- Assistant Professor of Environmental Studies
- BA in native American studies, University of Oklahoma
- BA in British American studies, Aichi Prefectural University, Japan
- MA in art history, University of Oklahoma
- PhD in geography, University of Oklahoma
Chie Sakakibara is a cultural geographer, and her teaching and research interests lie in the field of the human dimensions of global environmental change among indigenous peoples, specifically on their cultural resilience and socio-environmental justice.
Her current research focuses on climate change and its influence on traditional relationships with the bowhead whale in the Alaskan Arctic, particularly among the indigenous Iñupiaq people who call themselves the “People of the Whales.”
In addition to her own research, she collaborates with the Center for Ethnomusicology at Columbia University for their community-partnered Iñupiaq music heritage repatriation project. Sakakibara also explores climate change and cultural resilience among the islanders of the Azores, Autonomous Region of Portugal in the northern Atlantic.
Chie Sakakibara Receives Ainu Foundation Research GrantJune 25, 2018
Chie Sakakibara, assistant professor of environmental studies & East Asian studies, received a $10,000 research grant from the Foundation for Research & Promotion of Ainu Culture for her project titled "Community-Partnered Exploration of Ainu Environmental Justice and Heritage Resources.” Sakakibara will initiate an interdisciplinary ethnographic project on environmental justice and heritage in the indigenous Ainu community in Biratori, Hokkaido, Japan. Biratori is a community that has been known for its environmental activism since the 1970s. Oberlin’s Allen Memorial Art Museum received a gift of photographs taken by the German-American photographer Arnold Genthe (1869-1942; gift of Christopher Thomas ’75). Twenty-five photos in the collection were taken in 1908 in Biratori, and they are identified as the second-oldest set of photos that documented the people and environment of the settlement. This grant will allow Sakakibara to recover detailed contextual information about the photographs; develop community-wide consensus on the proper and future access and uses of these materials; support and enable contemporary and innovative uses of these materials by Ainu artists, educators, environmentalists, and the community.

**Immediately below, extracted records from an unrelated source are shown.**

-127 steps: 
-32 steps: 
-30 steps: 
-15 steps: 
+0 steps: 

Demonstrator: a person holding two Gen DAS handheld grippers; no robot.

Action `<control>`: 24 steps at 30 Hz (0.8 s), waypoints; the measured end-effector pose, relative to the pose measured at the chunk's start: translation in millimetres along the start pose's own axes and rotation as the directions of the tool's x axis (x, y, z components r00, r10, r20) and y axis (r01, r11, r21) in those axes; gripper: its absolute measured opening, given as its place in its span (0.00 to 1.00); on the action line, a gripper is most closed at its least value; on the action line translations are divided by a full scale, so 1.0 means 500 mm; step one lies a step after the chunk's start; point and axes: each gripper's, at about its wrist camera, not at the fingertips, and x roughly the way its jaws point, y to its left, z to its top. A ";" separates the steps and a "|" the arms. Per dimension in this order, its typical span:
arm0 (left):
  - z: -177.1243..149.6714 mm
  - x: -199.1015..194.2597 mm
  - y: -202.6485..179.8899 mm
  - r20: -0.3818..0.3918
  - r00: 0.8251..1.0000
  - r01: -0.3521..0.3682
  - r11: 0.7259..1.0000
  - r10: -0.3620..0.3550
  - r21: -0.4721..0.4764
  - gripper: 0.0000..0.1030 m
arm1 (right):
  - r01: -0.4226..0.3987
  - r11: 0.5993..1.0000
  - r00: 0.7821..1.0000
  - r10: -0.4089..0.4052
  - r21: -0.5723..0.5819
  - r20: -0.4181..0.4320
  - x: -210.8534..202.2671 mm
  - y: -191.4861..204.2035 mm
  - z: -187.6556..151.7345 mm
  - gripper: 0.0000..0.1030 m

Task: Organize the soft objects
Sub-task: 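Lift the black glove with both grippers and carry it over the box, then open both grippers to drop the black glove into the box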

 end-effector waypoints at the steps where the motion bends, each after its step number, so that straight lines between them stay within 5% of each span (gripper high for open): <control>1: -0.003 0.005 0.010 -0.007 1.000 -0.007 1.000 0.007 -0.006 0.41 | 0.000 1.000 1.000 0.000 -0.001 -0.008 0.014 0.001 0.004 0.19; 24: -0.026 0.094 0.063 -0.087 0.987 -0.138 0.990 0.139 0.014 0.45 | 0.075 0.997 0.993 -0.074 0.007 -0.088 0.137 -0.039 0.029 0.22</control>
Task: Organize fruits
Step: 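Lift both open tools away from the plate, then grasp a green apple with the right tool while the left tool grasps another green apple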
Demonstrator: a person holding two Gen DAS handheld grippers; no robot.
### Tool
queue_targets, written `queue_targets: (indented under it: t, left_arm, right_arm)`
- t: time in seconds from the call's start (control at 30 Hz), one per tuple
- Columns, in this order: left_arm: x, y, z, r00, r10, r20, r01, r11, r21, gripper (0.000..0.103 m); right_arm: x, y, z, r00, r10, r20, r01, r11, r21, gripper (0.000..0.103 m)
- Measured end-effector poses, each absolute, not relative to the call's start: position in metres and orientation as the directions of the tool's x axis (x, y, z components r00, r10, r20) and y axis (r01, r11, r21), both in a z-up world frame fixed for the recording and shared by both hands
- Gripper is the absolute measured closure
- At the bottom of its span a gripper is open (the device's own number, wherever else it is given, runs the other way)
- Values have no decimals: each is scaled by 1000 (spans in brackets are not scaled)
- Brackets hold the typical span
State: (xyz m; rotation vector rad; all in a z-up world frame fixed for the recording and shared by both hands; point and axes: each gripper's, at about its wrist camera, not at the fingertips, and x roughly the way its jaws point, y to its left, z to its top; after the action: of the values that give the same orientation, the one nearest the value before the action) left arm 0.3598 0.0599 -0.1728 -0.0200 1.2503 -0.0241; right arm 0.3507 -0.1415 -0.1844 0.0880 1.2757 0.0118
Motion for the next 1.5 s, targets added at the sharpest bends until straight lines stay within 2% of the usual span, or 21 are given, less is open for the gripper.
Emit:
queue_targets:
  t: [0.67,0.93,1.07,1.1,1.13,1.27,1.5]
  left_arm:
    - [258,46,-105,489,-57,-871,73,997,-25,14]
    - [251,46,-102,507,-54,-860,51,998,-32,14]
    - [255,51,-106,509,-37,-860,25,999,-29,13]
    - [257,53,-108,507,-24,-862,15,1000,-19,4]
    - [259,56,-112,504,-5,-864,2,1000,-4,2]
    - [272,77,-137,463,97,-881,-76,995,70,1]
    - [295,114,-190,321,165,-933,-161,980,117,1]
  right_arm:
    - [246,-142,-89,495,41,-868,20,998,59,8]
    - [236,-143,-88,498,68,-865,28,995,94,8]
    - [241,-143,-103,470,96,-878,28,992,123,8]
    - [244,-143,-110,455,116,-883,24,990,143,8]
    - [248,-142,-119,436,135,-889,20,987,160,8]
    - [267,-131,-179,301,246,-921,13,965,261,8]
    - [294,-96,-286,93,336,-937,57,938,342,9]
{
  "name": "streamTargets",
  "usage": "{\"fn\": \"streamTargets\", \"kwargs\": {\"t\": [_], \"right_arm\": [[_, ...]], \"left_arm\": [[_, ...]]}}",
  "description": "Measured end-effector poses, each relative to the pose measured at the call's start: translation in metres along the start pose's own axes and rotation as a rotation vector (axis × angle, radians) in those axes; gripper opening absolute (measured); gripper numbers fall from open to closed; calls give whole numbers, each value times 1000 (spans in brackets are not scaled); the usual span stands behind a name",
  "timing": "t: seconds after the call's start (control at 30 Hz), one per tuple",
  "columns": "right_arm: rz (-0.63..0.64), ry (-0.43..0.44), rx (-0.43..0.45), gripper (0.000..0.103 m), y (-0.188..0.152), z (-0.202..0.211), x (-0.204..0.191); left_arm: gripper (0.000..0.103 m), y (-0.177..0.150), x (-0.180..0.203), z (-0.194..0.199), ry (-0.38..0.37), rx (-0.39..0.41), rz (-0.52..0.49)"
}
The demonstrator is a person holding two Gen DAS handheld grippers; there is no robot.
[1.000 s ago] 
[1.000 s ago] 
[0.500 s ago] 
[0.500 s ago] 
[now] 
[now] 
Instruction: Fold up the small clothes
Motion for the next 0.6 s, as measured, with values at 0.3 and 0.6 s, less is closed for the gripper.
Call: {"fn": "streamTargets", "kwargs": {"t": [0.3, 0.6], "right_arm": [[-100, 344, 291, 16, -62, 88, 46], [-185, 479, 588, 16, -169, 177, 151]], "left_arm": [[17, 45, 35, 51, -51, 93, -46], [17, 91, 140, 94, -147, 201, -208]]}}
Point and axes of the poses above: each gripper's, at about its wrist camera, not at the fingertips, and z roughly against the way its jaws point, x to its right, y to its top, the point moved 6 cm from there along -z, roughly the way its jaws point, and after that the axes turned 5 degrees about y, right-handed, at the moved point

Janet Fiskio and Chie Sakakibara Awarded GrantSeptember 30, 2017
Janet Fiskio and Chie Sakakibara were awarded a $40,000 National Science Foundation conference award for “Oral History and Local Knowledge: Methods of Resilience” in the Arctic Social Sciences Program. The grant supported a community history workshop in Africatown, Alabama at the historic Union Missionary Baptist Church. Approximately 40 community members, Inupiat elders, and Oberlin faculty and students participated in the workshop held during fall 2017.
Chie Sakakibara Awarded Best PaperSeptember 18, 2017
Chie Sakakibara, assistant professor of environmental studies, received an award for “Best Paper” with her piece "No Whale, No Music: Climate Change and Cultural Resilience Among the Iñupiat of Arctic Alaska." The paper took top honors in Category 1: Oral Traditions and Expressions and was presented on September 6-8, 2017 at Sharing Cultures 2017—5th International Conference on Intangible Heritage in Barcelos, Portugal.
Chie Sakakibara Serves as PanelistApril 19, 2016
Chie Sakakibara, assistant professor of environmental studies, served as a moderator at the Global Issues Symposium for the panel “Resilience at the Local Level: Environmental Attitude and Knowledge in Indigenous Communities” on April 8, 2016. The panelists included Caroline Cannon (Iñupiaq environmental activist from Point Hope, Alaska, Goldman Prize recipient of 2012), Amy Margaris (associate professor of anthropology), Frank Kelderman (visiting assistant professor of comparative American studies), and Matt Bahar (assistant professor of history).
Sakakibara also served as an invited panelist for the symposium Ice Cubed: An Inquiry into the Aesthetics, History, and Science of Ice at Columbia University, where she discussed the influence of climate change on indigenous peoples in the Arctic.
Chie Sakakibara Conducts FieldworkNovember 30, 2015
Assistant Professor of Environmental Studies Chie Sakakibara visited the Inupiaq community of Barrow, Alaska, November 22-28 for two current projects: 1) climate change and indigenous cultural resilience; and 2) the community-partnered Inupiaq music repatriation project for which she collaborates with the Center for Ethnomusicology at Columbia University, New York.